As the new Cosmos series launched and began its assault those who recognize the Bible as a reliable source of information about the physical universe, Tyson claimed the Bible could not provide scientists with any information to make testable, correct predictions. We countered his accusation with numerous examples in “Can Bible-Based Predictions Lead to Scientific Discoveries?” In episode six Tyson offers his own examples of the power of evolutionary thinking to make verifiable scientific predictions. He says, “There can be no stronger test of an idea than its predictive power.” Laughably, the two examples he gives have absolutely nothing to do with either molecules-to-man evolution or the billions-years age of the universe.
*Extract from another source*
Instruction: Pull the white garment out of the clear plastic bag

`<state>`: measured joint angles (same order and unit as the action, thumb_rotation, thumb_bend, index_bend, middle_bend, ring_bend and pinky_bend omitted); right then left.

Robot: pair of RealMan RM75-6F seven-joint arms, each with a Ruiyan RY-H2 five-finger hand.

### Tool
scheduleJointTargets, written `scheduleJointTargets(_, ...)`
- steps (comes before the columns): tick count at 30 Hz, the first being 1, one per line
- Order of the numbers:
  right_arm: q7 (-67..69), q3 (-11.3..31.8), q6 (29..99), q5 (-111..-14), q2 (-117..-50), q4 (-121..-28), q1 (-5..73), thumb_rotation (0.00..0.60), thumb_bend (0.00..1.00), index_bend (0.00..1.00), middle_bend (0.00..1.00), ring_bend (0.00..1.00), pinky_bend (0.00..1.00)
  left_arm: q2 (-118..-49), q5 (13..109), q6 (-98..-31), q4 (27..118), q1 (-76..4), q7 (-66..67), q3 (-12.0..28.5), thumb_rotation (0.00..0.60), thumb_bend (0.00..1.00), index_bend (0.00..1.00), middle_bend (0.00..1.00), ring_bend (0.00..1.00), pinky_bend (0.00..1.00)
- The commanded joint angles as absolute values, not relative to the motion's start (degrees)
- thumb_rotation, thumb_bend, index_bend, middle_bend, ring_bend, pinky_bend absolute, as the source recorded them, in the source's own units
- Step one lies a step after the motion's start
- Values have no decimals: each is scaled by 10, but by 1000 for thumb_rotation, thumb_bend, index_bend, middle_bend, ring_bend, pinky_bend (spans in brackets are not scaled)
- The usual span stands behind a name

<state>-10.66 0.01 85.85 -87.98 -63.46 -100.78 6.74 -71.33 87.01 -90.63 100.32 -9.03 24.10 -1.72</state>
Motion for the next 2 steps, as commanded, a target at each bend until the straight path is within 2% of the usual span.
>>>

(Image courtesy Thomas Wood through Wikipedia.)

(Image courtesy Diogo Correia through Wikipedia.)

(Image courtesy of Esculapio/Natural History Museum London through Wikipedia.)

These images demonstrate the predictive power of observational science, not Darwinian evolution as is commonly claimed. In the drawing is the comet orchid, with its long, nectar-containing spur, and its then-undiscovered pollinator moth, published by evolutionist Alfred Russel Wallace in 1867. The photo of the comet orchid shows its long tube spur, which can be 12–16 inches long. The pollinator moth eventually found on Madagascar is the same species as the African moth Xanthopan morgana, which as this specimen shows has an enormously long proboscis.

Tyson attempts to illustrate the predictive power of Darwinian evolutionary theory by showing us Madagascar’s comet orchid, which stores its nectar—not its pollen, as Tyson mistakenly says—at the bottom of a long, thin spur. Orchids, which exist in great diversity, are typically pollinated by very specific creatures. Darwin predicted, in his 1862 treatise The Various Contrivances by Which British and Foreign Orchids Are Fertilised by Insects, and On the Good Effects of Intercrossing, that somewhere on the island of Madagascar there must exist a pollinator moth with a corresponding foot-long proboscis capable of reaching this nectar.

Though Darwin’s contemporaries scoffed, just such an insect—the Malagasy hawk moth—was discovered in 1903. This moth, which also exists on the nearby mainland, is attracted to the scent of the comet orchid. After plunging its foot-long tongue into an orchid’s spur, it raises its head, causing a sticky bundle of pollen to detach and adhere near the tongue’s base. The pollen bundle dries and changes shape such that it sticks to the stigma of the next comet orchid the moth visits. Once such an orchid is fertilized, it stops producing its attractive scent.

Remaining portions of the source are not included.